Hints for high rollers
If you are lucky enough to have substantial assets or, better yet, the prospect of generating them in the future, make sure to read this little aside. Note that I am not a financial professional and am in no way qualified to give you financial advice. If you like what you read, consult a professional to see if it applies to you.
Most large purses do not fill up steadily. Entrepreneurs hit pay dirt when a company's stock pops. Authors make a pile when the great American novel turns out really to be one. Real estate investors realize big gains when they sell an appreciated property. A little known wrinkle in Jewish law is what to do with a windfall. Most people know about tithing, giving 10% to charity. But some sources recommend giving 20% of a windfall! (The Talmud specifies a maximum gift of 20%, probably the source of this advice.) We all have our own ways of calculating these numbers and that's fine but here's the important advice: Don't wait too long! If, for example, your company hits the big time and suddenly you are worth a million dollars, you will want to sell some of that stock and invest it in a diversified portfolio to protect yourself and your family from a future stock market reversal. And in gratitude for your good fortune, you will want make gifts to some good causes. But if you sell the stock and then make gifts, you pay capital gains tax on the full amount, reducing both the size of your nest egg and what you have left for charity. So donate the stock directly, without selling it first. Your tax deduction is based on the current value of the stock and when you do pay tax on the stock you sell for yourself, you will not be paying tax on shares you donated previously. It's a great deal. If you acquired shares at various prices, donate those that cost the least, thereby bypassing tax on the largest gain.
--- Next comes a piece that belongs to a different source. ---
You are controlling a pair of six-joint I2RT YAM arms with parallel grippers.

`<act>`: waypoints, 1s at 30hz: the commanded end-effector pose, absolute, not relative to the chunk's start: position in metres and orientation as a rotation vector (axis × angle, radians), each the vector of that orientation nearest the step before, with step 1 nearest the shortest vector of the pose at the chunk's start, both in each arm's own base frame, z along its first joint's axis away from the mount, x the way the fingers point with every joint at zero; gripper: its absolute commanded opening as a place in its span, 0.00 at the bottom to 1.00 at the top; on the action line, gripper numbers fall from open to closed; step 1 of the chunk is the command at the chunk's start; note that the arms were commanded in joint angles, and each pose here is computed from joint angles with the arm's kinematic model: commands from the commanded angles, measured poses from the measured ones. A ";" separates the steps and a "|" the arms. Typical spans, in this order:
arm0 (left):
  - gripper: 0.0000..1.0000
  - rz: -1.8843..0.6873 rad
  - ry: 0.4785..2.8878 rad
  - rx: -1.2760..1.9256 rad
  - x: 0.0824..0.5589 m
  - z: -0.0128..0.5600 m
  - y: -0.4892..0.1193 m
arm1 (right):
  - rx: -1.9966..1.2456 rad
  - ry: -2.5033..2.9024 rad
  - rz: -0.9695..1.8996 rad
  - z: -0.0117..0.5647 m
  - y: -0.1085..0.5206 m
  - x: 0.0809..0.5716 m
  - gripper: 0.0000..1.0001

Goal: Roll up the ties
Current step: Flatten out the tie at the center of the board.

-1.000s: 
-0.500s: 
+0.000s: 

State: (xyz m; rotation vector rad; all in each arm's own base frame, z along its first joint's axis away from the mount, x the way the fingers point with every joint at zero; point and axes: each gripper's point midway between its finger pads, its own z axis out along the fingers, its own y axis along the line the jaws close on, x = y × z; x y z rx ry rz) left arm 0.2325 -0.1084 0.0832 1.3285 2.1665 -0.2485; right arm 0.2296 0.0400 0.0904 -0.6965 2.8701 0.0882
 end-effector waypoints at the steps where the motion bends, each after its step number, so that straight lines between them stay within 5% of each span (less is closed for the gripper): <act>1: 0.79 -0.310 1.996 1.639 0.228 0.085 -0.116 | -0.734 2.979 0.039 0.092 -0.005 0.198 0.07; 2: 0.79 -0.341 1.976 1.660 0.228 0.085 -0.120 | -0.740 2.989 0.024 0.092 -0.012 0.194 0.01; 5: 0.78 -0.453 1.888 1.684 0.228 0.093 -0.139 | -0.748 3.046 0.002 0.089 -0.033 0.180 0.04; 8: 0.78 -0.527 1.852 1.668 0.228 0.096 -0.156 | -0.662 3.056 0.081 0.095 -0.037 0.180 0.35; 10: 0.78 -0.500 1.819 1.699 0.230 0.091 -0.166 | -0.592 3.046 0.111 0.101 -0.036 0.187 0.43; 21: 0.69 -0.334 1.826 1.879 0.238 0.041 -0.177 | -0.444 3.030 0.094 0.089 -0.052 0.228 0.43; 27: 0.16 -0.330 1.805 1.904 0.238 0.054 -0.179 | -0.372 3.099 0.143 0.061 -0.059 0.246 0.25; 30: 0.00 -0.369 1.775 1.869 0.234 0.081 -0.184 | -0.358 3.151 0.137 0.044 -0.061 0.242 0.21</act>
But what if you want to make one donation of appreciated assets and have it benefit many causes? It is awkward to donate bits of stock to many recipient organizations. Or what if some of your causes don't really need the money right now? Maybe you want to support a future building campaign. What if an organization comes after you every year for another gift (they do) and you would like to reserve money now for that future giving? What if you don't know a lot yet about worthy charitable causes but hope to learn more in the future? If you sell your stock, pay the taxes and save the money until ready to donate, then you have to pay tax now at a high rate. When you get around to donating the money, your income in that year may be much lower and you may not be able to take full advantage of the charitable gift deduction because those deductions are limited by current year income.
So how do you prepare for future generosity when you have a windfall? It's easy. It's a financial tool called a "donor advised fund." You set it up like a brokerage account and contribute to it when you have extra. In a windfall year, you are going to incur a big tax liability, so the deduction is more likely to be fully usable. Most funds will accept appreciated assets like stocks and some will accept things like real estate, vehicles and collectibles. Of course, you can also donate cash. Some writers and lawyers, for example, have highly variable cash income and don't want their charitable giving to suffer the same fluctuations. The fund liquidates the non-cash assets and invests everything in a limited selection of securities - stocks, bonds, mutual funds and the like - that can appreciate while waiting for you to decide what to give to whom, when. The money no longer belongs to you but you can impact how it grows (or shrinks - be careful!) and how it is distributed eventually to worthy causes. Different funds have different rules but most give the donor some control over the investments. Most major investment companies such as Fidelity and Schwab offer donor-advised funds. So do the Truckee Tahoe Community Foundation and Jewish Silicon Valley. Check them out.
When you want to make a grant to a specific charity, you recommend to the fund how much to send and where to send it. They research the recipient if it is one they do not yet know and, if it meets specified criteria, they send a check. The criteria may be as broad as "any 501(c)3 tax-exempt organization." Turnaround is usually a few days but smaller funds may approve grants only periodically. (They can also refuse a recommendation that they deem to be counter to their rules or their mission. Check these out before enrolling in a fund.) You get no tax benefit when they make the grant. You got that when you transferred your assets to the fund. You are effectively decoupling the tax-deductible events from the gifts to charities so that they all happen at times that work for you.
You pay the fund a fee for this service, typically a percent or so annually depending on how much you have on deposit in the fund. You could avoid this by setting up a private, charitable foundation that you manage completely by yourself. Although the tax impact is similar, the burden on you is greater. A foundation is a tax entity so you have to file tax returns for it every year. Also, there are rules governing how rapidly you must disburse the money to charity. You may need to hire legal or financial assistance. Unless you intend to donate millions of dollars, this probably will not work out for you.
So keep this strategy in mind if you expect to make large or even mid-sized gifts to charity: Give appreciated assets to avoid paying capital gains tax and use a donor-advised fund to decouple the timing of your donations from your gifts so that both happen when you want them to happen.